Como já foi abordado na Revisão de Literatura, no centro da troca está a reciprocidade que é gerada entre os vários grupos (Kershaw, Barba, Watson). Neste âmbito, os elementos e materiais culturais que constituem as performances tornam-se catalizadores de contacto sem a preocupação de apropriação dos formatos culturais que convocam, nem de transmissão ou divulgação desses materiais. Ao contrário, fincam o que cada uma detém de autoria e ao performarem as diferenças procuram que o encontro de igualdades culturais aconteça através do equilíbrio entre a diversidade de culturas envolvidas na interacção.

O mecanismo de troca e encontro não se centra tanto no diálogo cultural e na noção de compromisso entre culturas, mas no encontro cultural e na utilização dos seus materiais performativos para entabular o contacto. Admitir que a troca e o encontro, contidos na

performance, representam em si mesmos apenas a semente de algo mais profundo em termos

demasiadamente ambiciosos e demasiadamente próximos da linha defendida pelo discurso das políticas públicas (Thompson, 2008) que desvirtuam a prática de TeS.

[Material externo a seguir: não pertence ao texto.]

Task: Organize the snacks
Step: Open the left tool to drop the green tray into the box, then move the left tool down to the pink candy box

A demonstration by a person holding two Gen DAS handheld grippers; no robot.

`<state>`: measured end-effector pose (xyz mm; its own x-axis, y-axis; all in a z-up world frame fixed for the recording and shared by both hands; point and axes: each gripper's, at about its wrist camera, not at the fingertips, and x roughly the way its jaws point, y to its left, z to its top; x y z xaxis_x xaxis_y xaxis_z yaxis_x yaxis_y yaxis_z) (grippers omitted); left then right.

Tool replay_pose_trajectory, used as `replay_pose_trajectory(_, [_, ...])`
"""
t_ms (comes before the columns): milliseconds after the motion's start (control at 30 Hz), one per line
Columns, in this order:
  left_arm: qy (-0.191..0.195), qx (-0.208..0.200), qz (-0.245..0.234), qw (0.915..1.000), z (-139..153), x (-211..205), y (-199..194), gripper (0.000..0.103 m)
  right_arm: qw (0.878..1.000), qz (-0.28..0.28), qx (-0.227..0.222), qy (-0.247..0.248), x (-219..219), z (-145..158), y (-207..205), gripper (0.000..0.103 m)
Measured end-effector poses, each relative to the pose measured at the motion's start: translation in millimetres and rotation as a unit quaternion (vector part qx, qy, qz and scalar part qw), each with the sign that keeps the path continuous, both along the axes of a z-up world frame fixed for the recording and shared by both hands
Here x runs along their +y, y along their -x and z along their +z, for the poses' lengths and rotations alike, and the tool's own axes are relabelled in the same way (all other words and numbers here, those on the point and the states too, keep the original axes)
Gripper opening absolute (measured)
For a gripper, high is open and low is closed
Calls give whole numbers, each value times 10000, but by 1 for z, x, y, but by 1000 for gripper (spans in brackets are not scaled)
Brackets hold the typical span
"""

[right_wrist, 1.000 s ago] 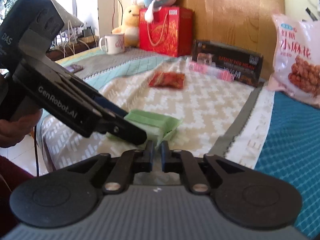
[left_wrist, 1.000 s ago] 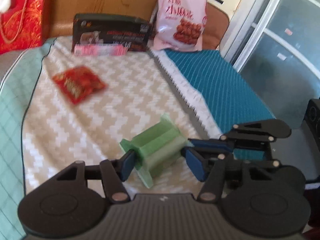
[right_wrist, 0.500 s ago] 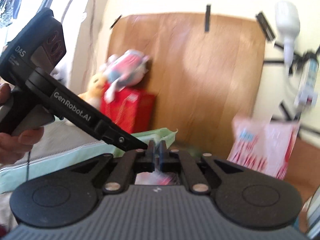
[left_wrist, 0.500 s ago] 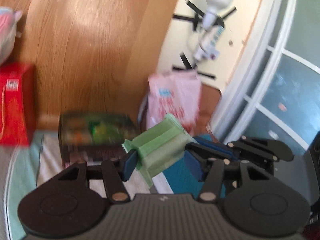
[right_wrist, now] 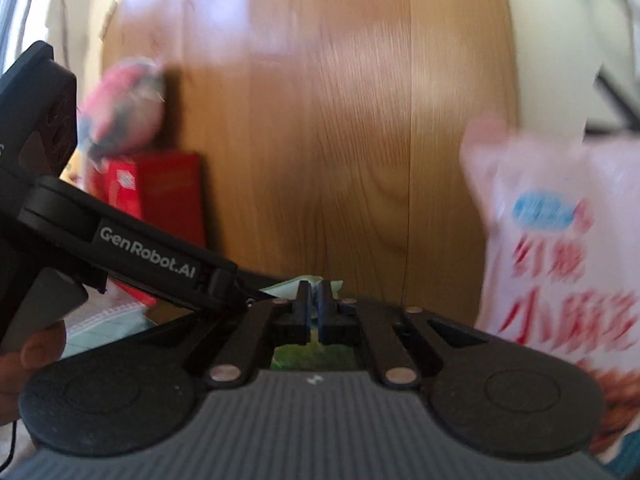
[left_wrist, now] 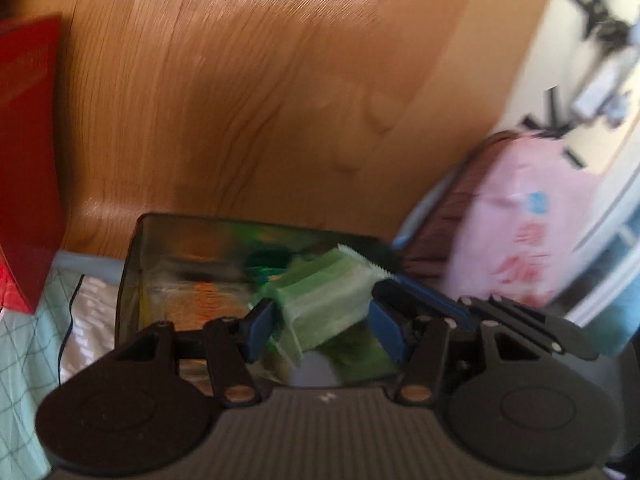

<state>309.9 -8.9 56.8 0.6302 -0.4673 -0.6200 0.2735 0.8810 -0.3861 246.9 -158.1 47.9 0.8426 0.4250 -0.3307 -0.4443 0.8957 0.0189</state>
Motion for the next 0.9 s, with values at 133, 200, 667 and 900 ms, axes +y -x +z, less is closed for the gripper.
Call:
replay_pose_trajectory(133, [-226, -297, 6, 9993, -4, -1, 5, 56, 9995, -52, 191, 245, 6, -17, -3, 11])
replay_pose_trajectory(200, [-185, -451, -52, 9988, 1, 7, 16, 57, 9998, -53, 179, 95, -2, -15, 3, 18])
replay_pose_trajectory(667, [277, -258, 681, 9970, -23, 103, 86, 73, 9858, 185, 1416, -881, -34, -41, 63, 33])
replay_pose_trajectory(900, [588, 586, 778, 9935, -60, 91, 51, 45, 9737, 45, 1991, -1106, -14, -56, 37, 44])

Todos os membros do painel focam a troca e o encontro como sendo estruturantes a TeS e profundamente relacionados com os outros conceitos que o fundamentam, como o conceito de contexto e identidade cultural, diferença, transformação e empowerment e criação de pontes (ENTR).

Na intervenção Caleidoscópio, e em função dos resultados obtidos, tornou-se evidente que, à medida que se avançava no laboratório, as acções que se produziam entre os vários membros (entre os elementos do coro e com a operadora), com vista à concretização da performance, eram em grande parte ditadas por um sentimento de reciprocidade, mais do que de dever. É de notar que a reciprocidade e as afinidades são muito valorizadas nos hábitos locais, na validação de vínculos, interacções e como elemento de metacomunicação (CAL).